I'm a total cell phone newbie; esp when it comes to the latest smart phones. I've been thinking of upgrading my older Verizon cell phone (I have basic Verizon cell phone service now, in rural SC) to one that could be used on 4G locally and also internationally when I go to Europe next summer. I need to be able to send and receive text messages to/from my wife, and also to be able to call from some place in Europe to some other place in Europe occasionally. I also want to be able to go online and check email, maybe use a train timetable app once in a while, etc.

I know what it means to buy a "quad band unlocked" phone.
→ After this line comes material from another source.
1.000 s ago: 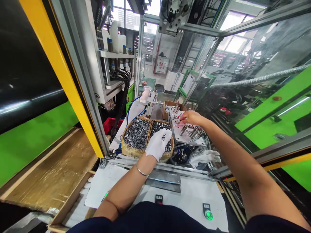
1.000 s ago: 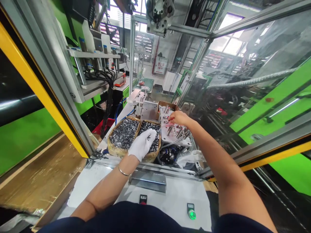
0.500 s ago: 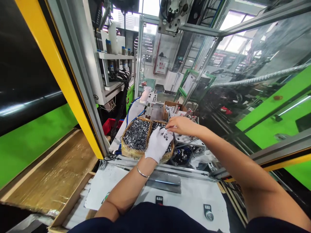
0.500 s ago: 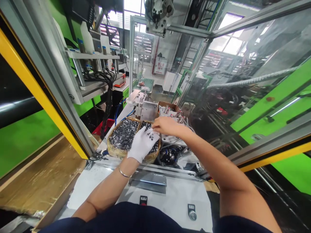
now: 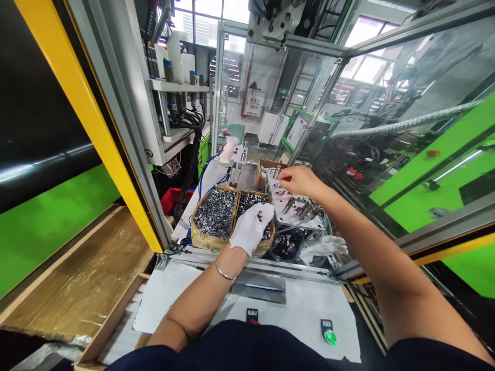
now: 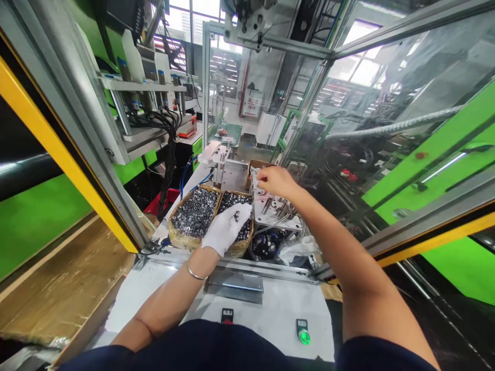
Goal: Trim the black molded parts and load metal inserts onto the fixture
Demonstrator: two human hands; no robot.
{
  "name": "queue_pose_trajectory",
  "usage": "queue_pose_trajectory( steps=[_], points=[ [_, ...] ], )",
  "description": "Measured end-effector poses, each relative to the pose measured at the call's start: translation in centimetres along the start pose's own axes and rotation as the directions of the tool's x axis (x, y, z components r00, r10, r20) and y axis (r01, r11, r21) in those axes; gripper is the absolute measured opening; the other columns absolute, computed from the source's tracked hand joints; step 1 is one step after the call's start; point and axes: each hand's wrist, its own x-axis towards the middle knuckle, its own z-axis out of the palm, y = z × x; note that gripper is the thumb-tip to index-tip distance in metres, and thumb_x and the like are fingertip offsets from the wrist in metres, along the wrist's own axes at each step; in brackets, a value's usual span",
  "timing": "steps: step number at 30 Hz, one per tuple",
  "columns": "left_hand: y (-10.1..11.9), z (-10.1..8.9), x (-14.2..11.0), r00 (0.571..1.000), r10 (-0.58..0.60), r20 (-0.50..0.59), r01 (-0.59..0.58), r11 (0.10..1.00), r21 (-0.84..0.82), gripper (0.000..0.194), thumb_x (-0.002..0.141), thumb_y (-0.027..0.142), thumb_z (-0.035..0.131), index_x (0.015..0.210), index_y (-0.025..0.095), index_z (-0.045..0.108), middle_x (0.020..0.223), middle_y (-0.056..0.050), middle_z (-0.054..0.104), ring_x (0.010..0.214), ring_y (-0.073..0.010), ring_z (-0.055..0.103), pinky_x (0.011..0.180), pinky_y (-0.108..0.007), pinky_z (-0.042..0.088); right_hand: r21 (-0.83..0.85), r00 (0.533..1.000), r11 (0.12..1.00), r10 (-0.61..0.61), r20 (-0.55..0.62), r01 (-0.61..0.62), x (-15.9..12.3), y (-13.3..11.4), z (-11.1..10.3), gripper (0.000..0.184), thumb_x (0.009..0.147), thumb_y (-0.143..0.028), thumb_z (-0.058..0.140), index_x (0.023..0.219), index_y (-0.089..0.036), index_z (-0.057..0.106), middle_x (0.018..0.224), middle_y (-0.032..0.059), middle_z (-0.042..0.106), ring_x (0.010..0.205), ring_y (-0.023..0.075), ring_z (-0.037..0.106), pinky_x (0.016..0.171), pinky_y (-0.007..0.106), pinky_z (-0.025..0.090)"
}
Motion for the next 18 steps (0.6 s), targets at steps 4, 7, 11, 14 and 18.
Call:
queue_pose_trajectory(
  steps=[4,7,11,14,18],
  points=[
    [-0.1,0.1,0.0,0.999,0.009,-0.036,-0.01,1.0,-0.017,0.007,0.09,0.012,0.056,0.085,0.01,0.062,0.088,-0.012,0.071,0.083,-0.0145,0.071,0.074,-0.023,0.06,-0.119,0.967,0.98,0.178,0.181,-0.158,1.2,4.6,0.5,0.028,0.077,-0.023,0.057,0.096,-0.021,0.078,0.098,0.0015,0.076,0.089,0.0188,0.067,0.07,0.023,0.044],
    [0.1,0.2,-0.1,0.998,-0.039,-0.043,0.04,0.999,0.031,0.014,0.09,0.022,0.062,0.082,0.01,0.061,0.068,-0.002,0.062,0.05,-0.0037,0.057,0.044,-0.011,0.045,-0.13,0.947,0.98,0.182,0.263,-0.152,1.3,5.9,1.4,0.028,0.078,-0.02,0.056,0.093,-0.021,0.079,0.09,0.0005,0.077,0.084,0.0166,0.068,0.067,0.021,0.044],
    [0.5,0.4,-0.2,0.996,-0.069,-0.05,0.073,0.994,0.084,0.012,0.089,0.023,0.064,0.086,0.011,0.063,0.055,0.006,0.048,0.036,0.0014,0.034,0.032,-0.009,0.021,-0.135,0.926,0.98,0.182,0.329,-0.145,1.7,6.0,2.0,0.027,0.079,-0.021,0.056,0.092,-0.018,0.08,0.082,0.0022,0.076,0.079,0.0157,0.068,0.064,0.02,0.044],
    [0.6,0.5,-0.4,0.995,-0.081,-0.051,0.085,0.992,0.089,0.004,0.086,0.014,0.065,0.084,0.011,0.062,0.058,0.005,0.051,0.04,0.0009,0.04,0.035,-0.009,0.024,-0.141,0.912,0.978,0.194,0.362,-0.153,2.1,5.8,2.2,0.027,0.079,-0.02,0.057,0.091,-0.016,0.08,0.078,0.0046,0.076,0.075,0.0165,0.068,0.062,0.021,0.043],
    [0.6,0.6,-0.6,0.997,-0.071,-0.022,0.073,0.992,0.103,0.011,0.08,0.013,0.072,0.081,0.011,0.061,0.063,0.001,0.058,0.043,0.0009,0.042,0.037,-0.009,0.026,-0.145,0.899,0.975,0.214,0.382,-0.171,2.4,5.4,2.4,0.026,0.077,-0.016,0.057,0.089,-0.018,0.08,0.077,0.0055,0.076,0.075,0.0165,0.068,0.061,0.021,0.044]
  ],
)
I know that I can buy prepaid cell phones and/or sim cards as I travel around Europe.

But I am also interested in just what international capabilities I'd be buying, if any, if I buy an iphone5 here in the US instead.

When I visited my local Verizon store, the sales guy told me that the iphone5 is a true international phone. *Using the list of stuff I've given above as the list of stuff I want to be able to do, my question is: is he right*,  *or is he blowing smoke at me!?* 

I am aware there are many other issues at work here in deciding what to upgrade to, what plans to sign up for, etc. Right now, what I want to know is: if I buy an iphone5, am I buying a cell phone I can use the way I want to once I'm in Europe and could my wife use her basic cell phone from the US to call and text me while I'm there?


----------



## VimmRa (Nov 30, 2012)

Yes, you should be able to use the iPhone 5 in Europe. Look at this link to check country availability and voice, data, and messaging rates. International cell phone use can get very expensive.

https://www.verizonwireless.com/b2c/tripplanner/tripplannercontroller


----------



## Tom Seeley (Jun 25, 2006)

VimmRa,

Thank you very much! Esp for sending me to the Verizon link! That is a great way for me to learn what I need to know!


----------